PROBLEM DETAILS: How many lines below hold the string "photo"? Report that number alone.

SUPPLIED DATA:
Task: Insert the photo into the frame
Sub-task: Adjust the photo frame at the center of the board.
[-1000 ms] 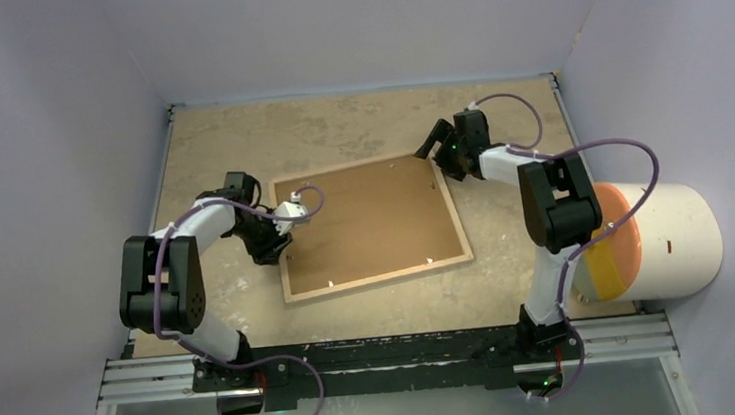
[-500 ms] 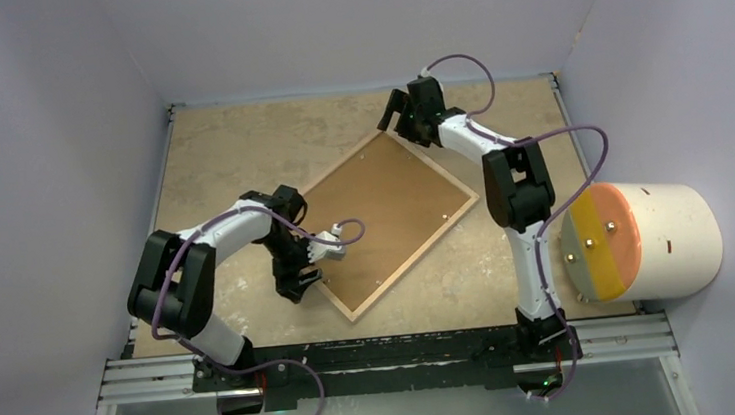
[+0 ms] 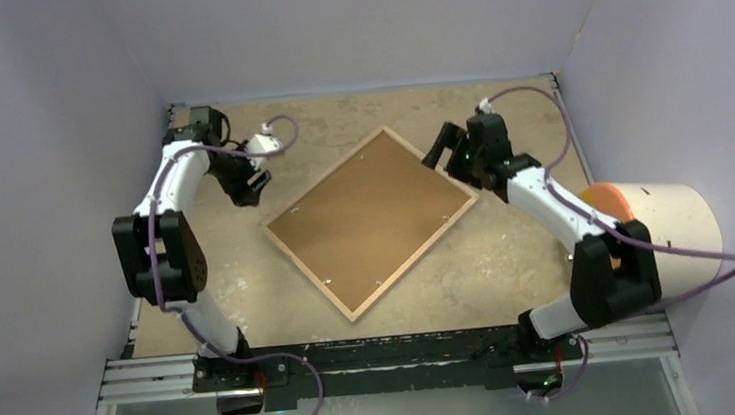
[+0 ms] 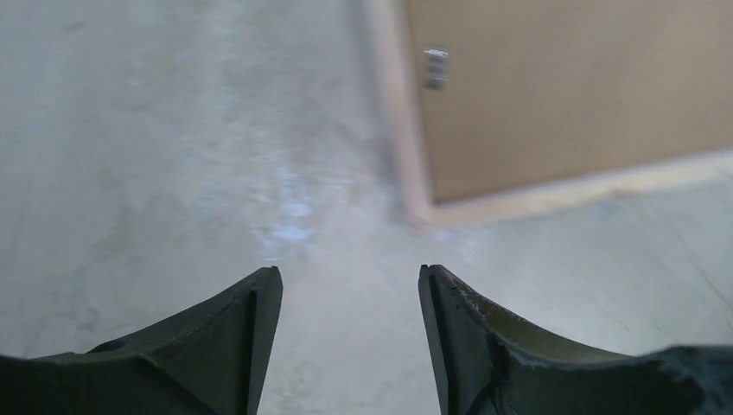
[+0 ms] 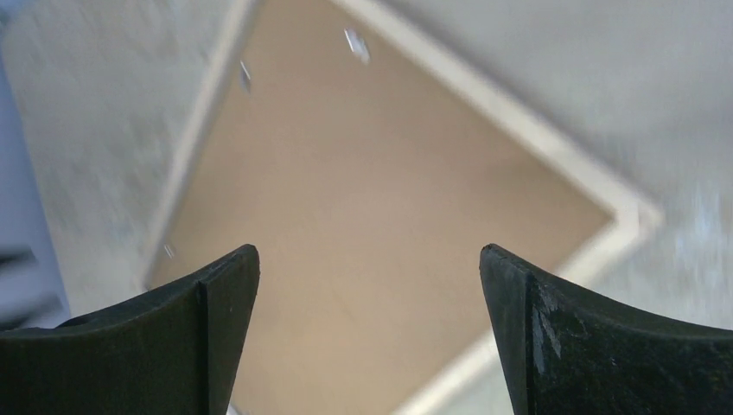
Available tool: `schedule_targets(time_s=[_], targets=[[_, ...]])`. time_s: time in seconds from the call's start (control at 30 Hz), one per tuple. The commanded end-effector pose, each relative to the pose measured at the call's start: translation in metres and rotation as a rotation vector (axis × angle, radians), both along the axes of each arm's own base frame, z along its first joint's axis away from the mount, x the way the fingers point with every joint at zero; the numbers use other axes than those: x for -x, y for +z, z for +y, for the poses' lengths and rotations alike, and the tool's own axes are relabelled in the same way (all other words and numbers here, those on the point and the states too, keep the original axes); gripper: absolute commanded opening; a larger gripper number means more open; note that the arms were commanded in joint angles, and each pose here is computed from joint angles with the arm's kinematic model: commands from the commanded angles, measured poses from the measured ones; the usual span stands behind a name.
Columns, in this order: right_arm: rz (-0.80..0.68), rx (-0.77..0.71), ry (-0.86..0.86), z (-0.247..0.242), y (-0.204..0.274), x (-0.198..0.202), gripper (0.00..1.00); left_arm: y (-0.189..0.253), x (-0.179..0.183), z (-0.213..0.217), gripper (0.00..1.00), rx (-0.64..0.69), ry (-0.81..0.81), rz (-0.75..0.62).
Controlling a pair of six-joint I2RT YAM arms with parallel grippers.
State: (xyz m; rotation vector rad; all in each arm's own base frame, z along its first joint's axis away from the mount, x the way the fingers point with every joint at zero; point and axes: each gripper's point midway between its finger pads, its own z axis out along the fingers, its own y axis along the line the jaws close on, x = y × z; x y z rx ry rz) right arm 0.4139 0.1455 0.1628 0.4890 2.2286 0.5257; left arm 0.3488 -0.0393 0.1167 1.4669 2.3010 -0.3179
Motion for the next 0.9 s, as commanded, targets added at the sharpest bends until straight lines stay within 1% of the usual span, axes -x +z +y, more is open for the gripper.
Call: schedule_targets(time_s=[0.0,0.1,0.17,0.23,0.33,0.47,0.5,0.53,0.67,0.87], targets=[[0.154,-0.109,0.093,0.010,-0.040,0.095,0.99,-0.016,-0.069,0.025,0.60,0.033,0.241,-0.062],[0.193,-0.181,0.113,0.012,-0.050,0.139,0.99,-0.041,-0.089,0.029,0.58,0.033,0.316,-0.087],[0.231,-0.207,0.122,0.011,-0.061,0.160,0.99,-0.058,-0.091,0.028,0.57,0.042,0.344,-0.070],[0.254,-0.230,0.126,0.011,-0.072,0.174,0.99,-0.071,-0.086,0.022,0.56,0.064,0.343,-0.037],[0.273,-0.261,0.136,0.016,-0.084,0.177,0.99,-0.084,-0.069,0.010,0.55,0.068,0.306,-0.003],[0.303,-0.260,0.163,0.024,-0.097,0.166,0.99,-0.099,-0.039,0.004,0.55,0.053,0.257,0.042],[0.333,-0.266,0.172,0.027,-0.104,0.165,0.99,-0.102,-0.031,0.003,0.55,0.050,0.246,0.056],[0.339,-0.263,0.175,0.029,-0.108,0.160,0.99,-0.104,-0.022,-0.005,0.55,0.045,0.211,0.069],[0.319,-0.215,0.161,0.030,-0.118,0.129,0.99,-0.111,0.016,-0.012,0.55,0.039,0.137,0.119],[0.260,-0.185,0.151,0.034,-0.108,0.076,0.99,-0.108,0.070,-0.026,0.55,0.053,0.001,0.169]])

TASK OUTPUT: 2